Quantized Embedding Vectors for Controllable Diffusion Language Models
Cheng Kang, Xinye Chen, Yong Hu, Daniel Novak
TL;DR
This work addresses the high resource demands and limited portability of diffusion language models by proposing QE-CDLM, which remodels the task-specific embedding space through vector quantization and combines diffusion generation with an adaption fine-tuning strategy. The method quantizes embedding vectors to three- or four-state schemes and uses a gradient-based controller to steer generation, aided by fluency regularization and Minimum Bayes Risk decoding. Key contributions include demonstrating faster convergence, reduced tunable parameters (over 90% with LoRA), and improved perplexity and control on five fine-grained tasks, across three datasets, while maintaining competitive fluency. The approach advances practical controllable diffusion LMs by delivering portability, speed, and stability benefits suitable for deployment and broader applicability in controlled text generation scenarios.
Abstract
Improving the controllability, portability, and inference speed of diffusion language models (DLMs) is a key challenge in natural language generation. While recent research has shown significant success in complex text generation with language models, the memory and computational power are still very demanding and fall short of expectations, which naturally results in low portability and instability for the models. To mitigate these issues, numerous well-established methods were proposed for neural network quantization. To further enhance their portability of independent deployment as well as improve their stability evaluated by language perplexity, we propose a novel approach called the Quantized Embedding Controllable Diffusion Language Model (QE-CDLM).

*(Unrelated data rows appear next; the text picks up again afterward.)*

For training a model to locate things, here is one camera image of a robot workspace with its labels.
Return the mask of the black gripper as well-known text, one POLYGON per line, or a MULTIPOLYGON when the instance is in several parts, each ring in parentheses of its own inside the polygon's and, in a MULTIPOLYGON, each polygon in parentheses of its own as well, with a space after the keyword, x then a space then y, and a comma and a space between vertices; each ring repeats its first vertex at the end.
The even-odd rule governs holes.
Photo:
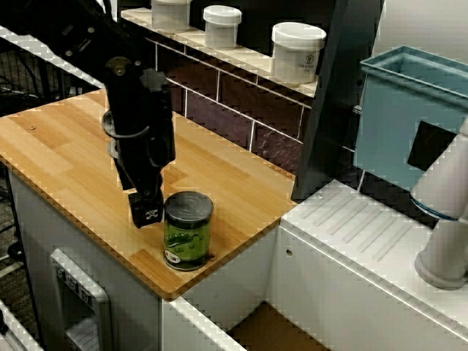
POLYGON ((160 172, 176 157, 173 125, 148 127, 135 135, 117 135, 112 129, 110 149, 123 189, 135 189, 128 194, 132 221, 138 228, 161 222, 163 200, 160 193, 160 172))

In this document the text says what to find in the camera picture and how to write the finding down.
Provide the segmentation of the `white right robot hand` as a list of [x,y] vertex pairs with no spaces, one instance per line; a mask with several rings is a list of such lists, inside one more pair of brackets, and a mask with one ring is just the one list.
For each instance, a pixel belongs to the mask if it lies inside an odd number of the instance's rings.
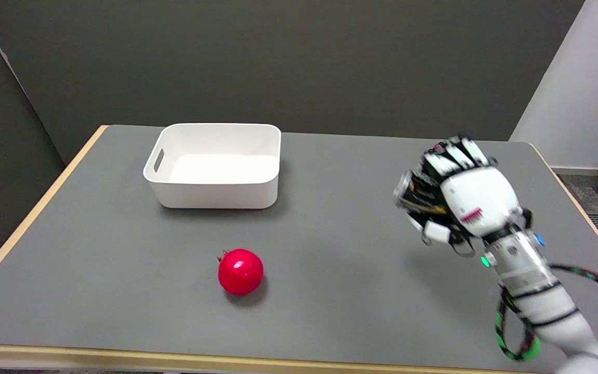
[[533,213],[521,206],[497,160],[469,137],[452,137],[423,152],[393,193],[427,245],[456,248],[475,238],[489,244],[533,227]]

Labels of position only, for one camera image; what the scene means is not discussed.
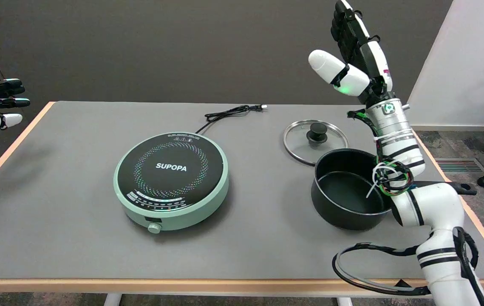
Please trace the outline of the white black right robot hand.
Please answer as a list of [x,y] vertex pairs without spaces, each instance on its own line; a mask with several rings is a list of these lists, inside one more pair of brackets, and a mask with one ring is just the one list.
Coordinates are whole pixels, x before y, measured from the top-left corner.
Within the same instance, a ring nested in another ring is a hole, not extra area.
[[362,13],[346,0],[338,0],[330,31],[342,58],[314,50],[308,56],[312,70],[335,90],[356,96],[366,107],[395,98],[393,78],[379,45],[380,36],[370,36]]

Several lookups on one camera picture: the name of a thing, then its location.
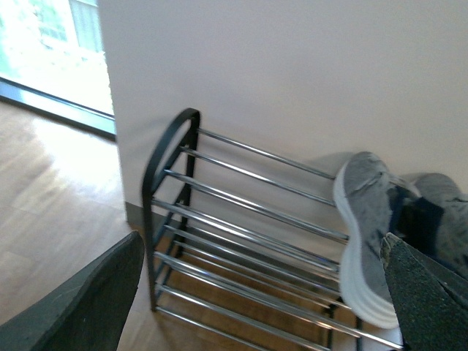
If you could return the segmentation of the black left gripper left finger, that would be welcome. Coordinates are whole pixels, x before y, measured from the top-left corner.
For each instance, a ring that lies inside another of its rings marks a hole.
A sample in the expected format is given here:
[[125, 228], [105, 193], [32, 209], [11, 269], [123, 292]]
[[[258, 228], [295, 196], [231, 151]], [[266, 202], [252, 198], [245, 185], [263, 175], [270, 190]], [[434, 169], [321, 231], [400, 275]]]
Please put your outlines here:
[[132, 231], [1, 326], [2, 350], [116, 350], [135, 299], [144, 243]]

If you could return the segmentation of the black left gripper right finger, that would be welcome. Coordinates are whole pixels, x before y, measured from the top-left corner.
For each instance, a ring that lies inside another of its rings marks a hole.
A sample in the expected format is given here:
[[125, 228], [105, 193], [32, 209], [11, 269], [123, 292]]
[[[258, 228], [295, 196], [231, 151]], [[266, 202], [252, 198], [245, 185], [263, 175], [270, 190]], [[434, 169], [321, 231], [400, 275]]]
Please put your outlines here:
[[381, 259], [405, 350], [467, 349], [467, 280], [392, 233]]

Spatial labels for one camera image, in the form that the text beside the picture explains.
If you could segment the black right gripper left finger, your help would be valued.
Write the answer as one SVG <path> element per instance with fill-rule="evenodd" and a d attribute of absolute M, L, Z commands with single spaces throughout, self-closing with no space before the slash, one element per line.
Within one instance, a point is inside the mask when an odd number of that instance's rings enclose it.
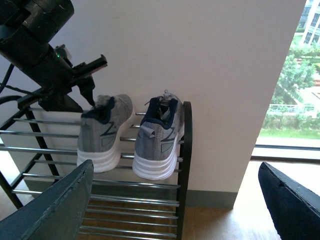
<path fill-rule="evenodd" d="M 2 240 L 75 240 L 87 209 L 94 165 L 89 159 L 1 220 Z"/>

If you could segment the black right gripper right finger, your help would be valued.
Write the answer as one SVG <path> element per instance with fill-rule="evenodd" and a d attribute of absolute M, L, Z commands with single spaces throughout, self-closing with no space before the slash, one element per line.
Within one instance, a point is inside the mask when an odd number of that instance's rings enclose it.
<path fill-rule="evenodd" d="M 282 240 L 320 238 L 320 196 L 267 162 L 258 180 L 274 227 Z"/>

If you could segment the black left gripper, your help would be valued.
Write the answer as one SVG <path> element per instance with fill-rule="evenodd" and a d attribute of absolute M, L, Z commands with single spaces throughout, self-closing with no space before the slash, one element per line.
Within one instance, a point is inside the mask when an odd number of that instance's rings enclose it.
<path fill-rule="evenodd" d="M 78 86 L 80 94 L 95 106 L 92 74 L 107 66 L 104 55 L 90 63 L 75 67 L 67 57 L 65 46 L 52 48 L 49 44 L 23 46 L 17 50 L 17 66 L 40 85 L 36 93 L 39 105 L 47 112 L 82 113 L 83 109 L 68 93 Z"/>

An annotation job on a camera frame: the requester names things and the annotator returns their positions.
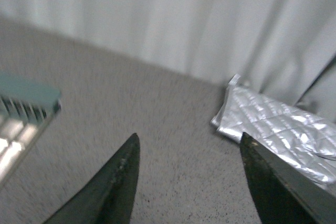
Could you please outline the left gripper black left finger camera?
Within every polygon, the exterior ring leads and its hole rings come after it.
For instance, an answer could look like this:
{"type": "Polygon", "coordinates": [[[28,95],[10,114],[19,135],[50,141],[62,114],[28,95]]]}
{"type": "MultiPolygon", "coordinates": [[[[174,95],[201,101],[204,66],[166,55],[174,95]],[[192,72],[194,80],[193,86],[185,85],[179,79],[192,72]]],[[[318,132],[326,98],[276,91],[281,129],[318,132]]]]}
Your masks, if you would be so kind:
{"type": "Polygon", "coordinates": [[[139,167],[140,140],[133,133],[45,223],[130,223],[139,167]]]}

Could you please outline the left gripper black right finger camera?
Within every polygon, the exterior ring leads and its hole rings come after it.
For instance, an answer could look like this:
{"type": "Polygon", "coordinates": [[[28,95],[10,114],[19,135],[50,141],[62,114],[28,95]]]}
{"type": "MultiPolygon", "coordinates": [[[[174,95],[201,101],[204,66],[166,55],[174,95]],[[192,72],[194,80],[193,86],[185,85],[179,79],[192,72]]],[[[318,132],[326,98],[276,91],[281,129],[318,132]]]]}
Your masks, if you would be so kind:
{"type": "Polygon", "coordinates": [[[335,223],[335,196],[243,133],[239,144],[262,223],[335,223]]]}

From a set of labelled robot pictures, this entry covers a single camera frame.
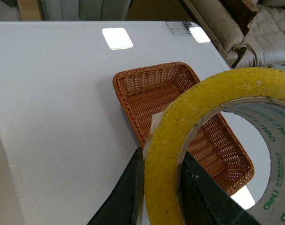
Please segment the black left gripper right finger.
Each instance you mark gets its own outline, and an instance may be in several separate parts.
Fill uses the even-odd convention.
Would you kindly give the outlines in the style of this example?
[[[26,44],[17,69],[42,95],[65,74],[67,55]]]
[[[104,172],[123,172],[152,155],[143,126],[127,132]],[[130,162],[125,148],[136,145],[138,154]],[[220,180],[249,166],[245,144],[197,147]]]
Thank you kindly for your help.
[[[180,189],[183,216],[188,225],[259,224],[188,152],[181,166]]]

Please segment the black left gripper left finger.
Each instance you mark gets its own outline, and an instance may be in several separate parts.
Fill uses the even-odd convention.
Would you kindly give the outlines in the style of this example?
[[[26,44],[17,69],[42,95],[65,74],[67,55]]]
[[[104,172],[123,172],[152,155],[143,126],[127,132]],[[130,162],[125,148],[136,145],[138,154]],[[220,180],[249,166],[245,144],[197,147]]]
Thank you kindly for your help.
[[[144,204],[144,158],[138,147],[109,197],[89,225],[141,225]]]

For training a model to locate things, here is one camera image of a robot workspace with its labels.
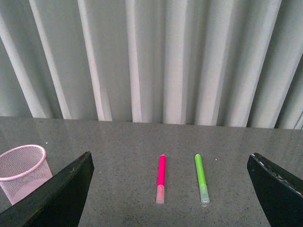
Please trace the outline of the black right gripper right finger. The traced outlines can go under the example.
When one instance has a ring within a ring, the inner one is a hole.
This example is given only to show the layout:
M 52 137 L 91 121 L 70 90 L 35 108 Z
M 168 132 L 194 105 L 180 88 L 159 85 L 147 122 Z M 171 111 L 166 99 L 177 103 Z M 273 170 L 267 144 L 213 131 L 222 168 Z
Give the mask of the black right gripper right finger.
M 303 181 L 259 153 L 247 162 L 259 203 L 272 227 L 303 225 Z

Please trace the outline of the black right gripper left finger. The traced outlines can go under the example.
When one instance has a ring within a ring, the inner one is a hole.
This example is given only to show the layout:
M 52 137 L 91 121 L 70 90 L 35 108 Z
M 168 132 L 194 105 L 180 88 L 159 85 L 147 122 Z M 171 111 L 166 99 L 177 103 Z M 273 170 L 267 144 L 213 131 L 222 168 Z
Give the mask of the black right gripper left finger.
M 46 183 L 0 215 L 2 227 L 76 227 L 94 172 L 85 152 Z

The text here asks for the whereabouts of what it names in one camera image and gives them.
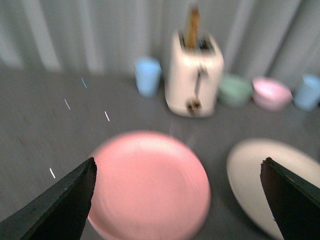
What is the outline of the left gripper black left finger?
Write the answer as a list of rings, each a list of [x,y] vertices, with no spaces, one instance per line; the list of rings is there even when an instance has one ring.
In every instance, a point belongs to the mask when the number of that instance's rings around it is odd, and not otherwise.
[[[89,158],[0,223],[2,240],[79,240],[95,189],[97,165]]]

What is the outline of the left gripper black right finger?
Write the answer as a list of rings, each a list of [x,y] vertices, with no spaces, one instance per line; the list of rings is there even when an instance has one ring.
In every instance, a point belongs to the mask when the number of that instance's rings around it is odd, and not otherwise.
[[[260,182],[285,240],[320,238],[320,189],[317,186],[270,157],[261,164]]]

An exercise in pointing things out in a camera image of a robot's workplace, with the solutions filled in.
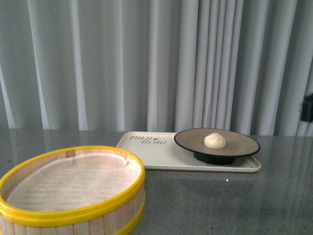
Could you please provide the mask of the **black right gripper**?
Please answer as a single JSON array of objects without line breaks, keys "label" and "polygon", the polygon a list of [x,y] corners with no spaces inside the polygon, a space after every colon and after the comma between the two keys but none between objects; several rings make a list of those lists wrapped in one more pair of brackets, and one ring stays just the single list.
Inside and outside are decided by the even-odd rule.
[{"label": "black right gripper", "polygon": [[301,105],[301,120],[305,122],[313,121],[313,93],[304,96]]}]

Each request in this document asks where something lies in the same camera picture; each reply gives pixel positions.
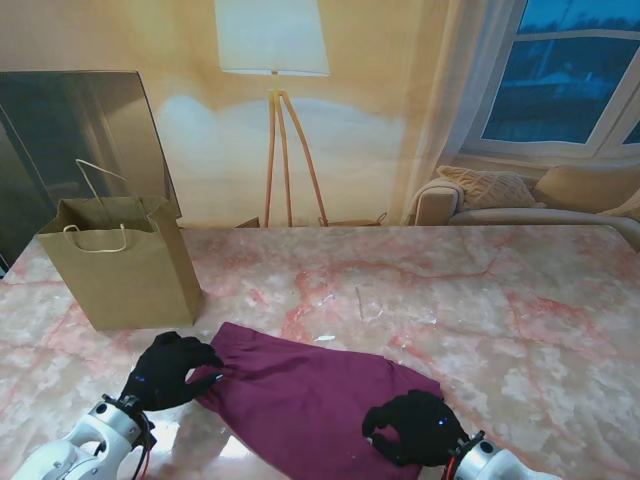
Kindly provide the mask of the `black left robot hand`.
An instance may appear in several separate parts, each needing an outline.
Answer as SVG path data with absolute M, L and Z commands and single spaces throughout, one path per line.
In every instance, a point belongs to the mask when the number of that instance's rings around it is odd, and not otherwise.
M 178 407 L 204 395 L 223 368 L 211 345 L 165 332 L 139 357 L 118 400 L 136 411 Z

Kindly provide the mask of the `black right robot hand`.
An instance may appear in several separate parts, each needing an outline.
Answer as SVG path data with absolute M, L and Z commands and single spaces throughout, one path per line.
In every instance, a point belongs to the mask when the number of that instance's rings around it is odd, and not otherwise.
M 362 434 L 397 466 L 443 466 L 460 444 L 469 440 L 449 406 L 440 397 L 420 390 L 371 408 L 364 417 Z

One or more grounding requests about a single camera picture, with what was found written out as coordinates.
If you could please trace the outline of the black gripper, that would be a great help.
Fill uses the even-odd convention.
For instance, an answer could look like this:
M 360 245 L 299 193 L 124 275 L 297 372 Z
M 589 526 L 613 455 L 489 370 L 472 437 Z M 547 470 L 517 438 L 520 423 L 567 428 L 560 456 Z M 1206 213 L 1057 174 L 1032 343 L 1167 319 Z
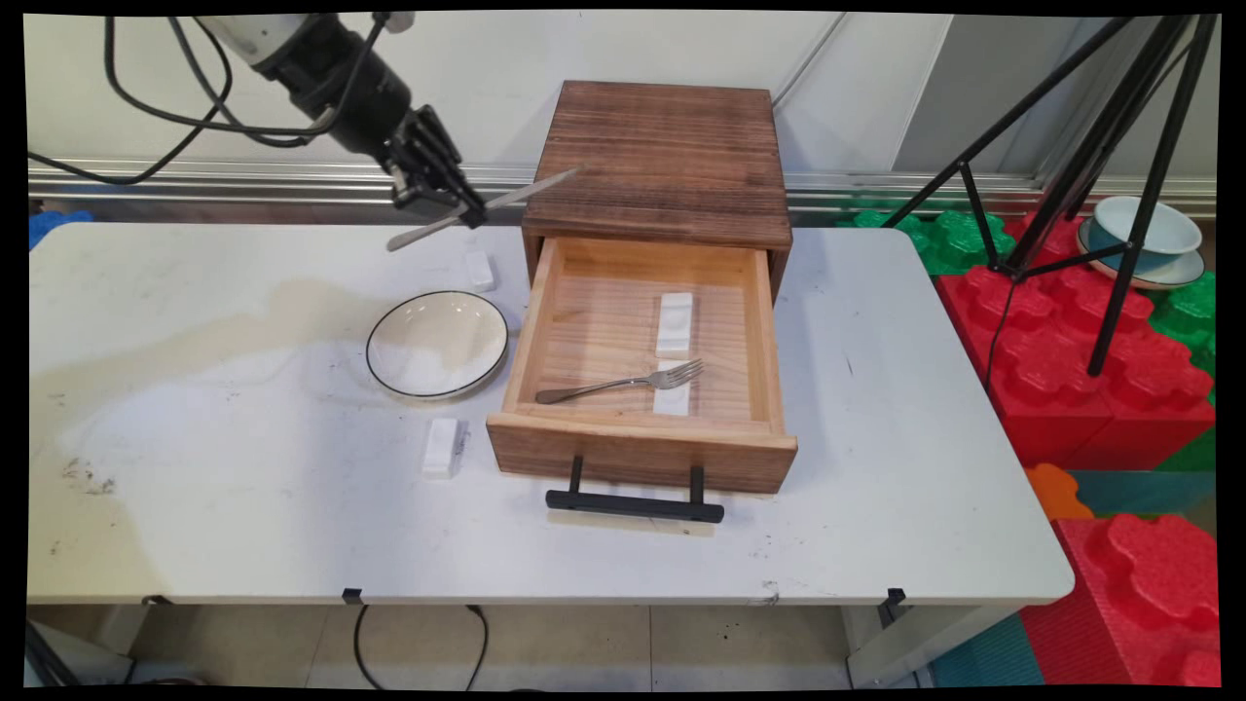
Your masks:
M 384 30 L 399 32 L 411 14 L 374 14 L 363 37 L 336 14 L 264 15 L 259 22 L 259 72 L 287 88 L 312 120 L 302 129 L 270 131 L 270 144 L 307 144 L 329 134 L 353 154 L 388 159 L 392 205 L 441 218 L 462 207 L 464 225 L 487 220 L 486 203 L 461 169 L 461 156 L 431 105 L 417 108 L 412 138 L 411 92 L 374 52 Z

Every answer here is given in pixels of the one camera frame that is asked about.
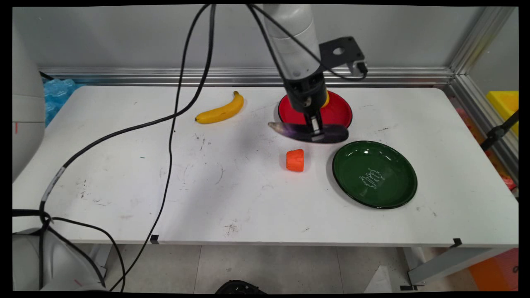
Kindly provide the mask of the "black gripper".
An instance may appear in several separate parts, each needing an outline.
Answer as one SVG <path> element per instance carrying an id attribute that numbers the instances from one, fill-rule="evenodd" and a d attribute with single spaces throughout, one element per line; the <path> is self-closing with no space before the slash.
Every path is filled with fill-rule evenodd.
<path id="1" fill-rule="evenodd" d="M 312 127 L 311 137 L 323 137 L 322 118 L 318 112 L 328 98 L 324 75 L 313 74 L 304 79 L 287 79 L 284 81 L 284 88 L 291 107 L 303 113 L 306 126 Z"/>

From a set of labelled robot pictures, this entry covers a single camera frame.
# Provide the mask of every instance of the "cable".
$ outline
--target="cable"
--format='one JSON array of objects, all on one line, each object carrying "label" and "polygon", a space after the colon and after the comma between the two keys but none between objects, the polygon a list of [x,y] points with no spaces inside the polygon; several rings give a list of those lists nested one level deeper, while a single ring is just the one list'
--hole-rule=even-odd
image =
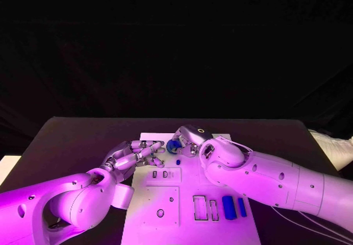
[{"label": "cable", "polygon": [[286,218],[286,217],[285,217],[285,216],[274,210],[273,207],[270,207],[270,208],[272,208],[272,210],[282,216],[282,218],[285,218],[285,219],[286,219],[290,223],[293,223],[295,225],[298,225],[298,226],[300,226],[302,228],[305,228],[306,230],[309,230],[309,231],[318,233],[319,235],[322,235],[322,236],[325,236],[325,237],[328,237],[328,238],[331,238],[331,239],[339,241],[341,243],[344,243],[344,244],[347,244],[347,245],[353,245],[351,243],[342,241],[341,239],[338,239],[338,238],[335,238],[335,237],[332,237],[332,236],[329,236],[329,235],[321,233],[319,231],[315,231],[315,230],[312,230],[311,228],[302,226],[300,224],[295,223],[293,221],[290,221],[290,220],[289,220],[289,219],[287,219],[287,218]]},{"label": "cable", "polygon": [[321,226],[322,228],[325,228],[329,232],[332,232],[335,235],[338,235],[339,237],[342,237],[344,239],[347,239],[348,241],[353,242],[353,239],[349,239],[348,237],[342,236],[338,232],[335,232],[334,230],[331,230],[328,227],[325,227],[323,225],[321,225],[316,221],[313,221],[300,211],[298,211],[299,214],[311,221],[313,222],[318,226]]}]

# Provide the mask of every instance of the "robotic hand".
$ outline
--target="robotic hand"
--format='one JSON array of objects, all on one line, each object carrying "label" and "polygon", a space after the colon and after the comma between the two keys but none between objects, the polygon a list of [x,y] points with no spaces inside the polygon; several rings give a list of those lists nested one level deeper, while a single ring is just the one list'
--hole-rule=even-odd
[{"label": "robotic hand", "polygon": [[353,232],[353,181],[254,152],[200,127],[178,128],[166,151],[192,157],[208,181],[269,206],[309,213]]},{"label": "robotic hand", "polygon": [[[119,184],[136,166],[164,167],[152,153],[164,152],[162,141],[125,141],[97,168],[0,194],[0,244],[60,244],[93,228],[109,206],[126,209],[132,187]],[[47,226],[43,211],[58,218]]]}]

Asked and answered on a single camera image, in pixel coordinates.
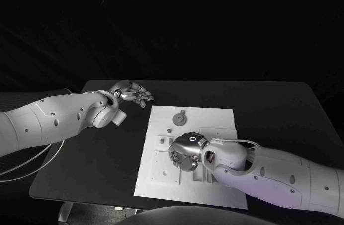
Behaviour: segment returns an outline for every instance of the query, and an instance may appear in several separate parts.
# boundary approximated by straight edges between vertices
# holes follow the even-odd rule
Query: black table
[[[93,80],[83,92],[107,90],[120,80]],[[231,108],[238,138],[264,147],[289,151],[312,161],[344,169],[344,145],[306,83],[136,81],[155,95],[142,108],[133,102],[120,105],[129,117],[122,126],[88,128],[65,141],[63,150],[41,170],[31,187],[40,199],[112,205],[150,210],[179,201],[135,196],[152,105]],[[55,144],[47,161],[61,143]],[[248,213],[283,224],[344,224],[333,215],[281,208],[248,197]]]

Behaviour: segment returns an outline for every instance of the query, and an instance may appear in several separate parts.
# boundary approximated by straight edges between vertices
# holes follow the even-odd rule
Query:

QE-CDLM builds upon the recent successful controllable DLMs by remodeling the task-specific embedding space via quantization. This leads to a gradient-based controller for the generation tasks, and more stable intermediate latent variables are obtained, which naturally brings in an accelerated convergence as well as better controllability. Additionally, the adaption fine-tuning method is employed to reduce tunable weights. Experimental results on five challenging fine-grained control tasks demonstrate that QE-CDLM compares favorably to existing methods in terms of quality and feasibility, achieving better perplexity and lightweight fine-tuning.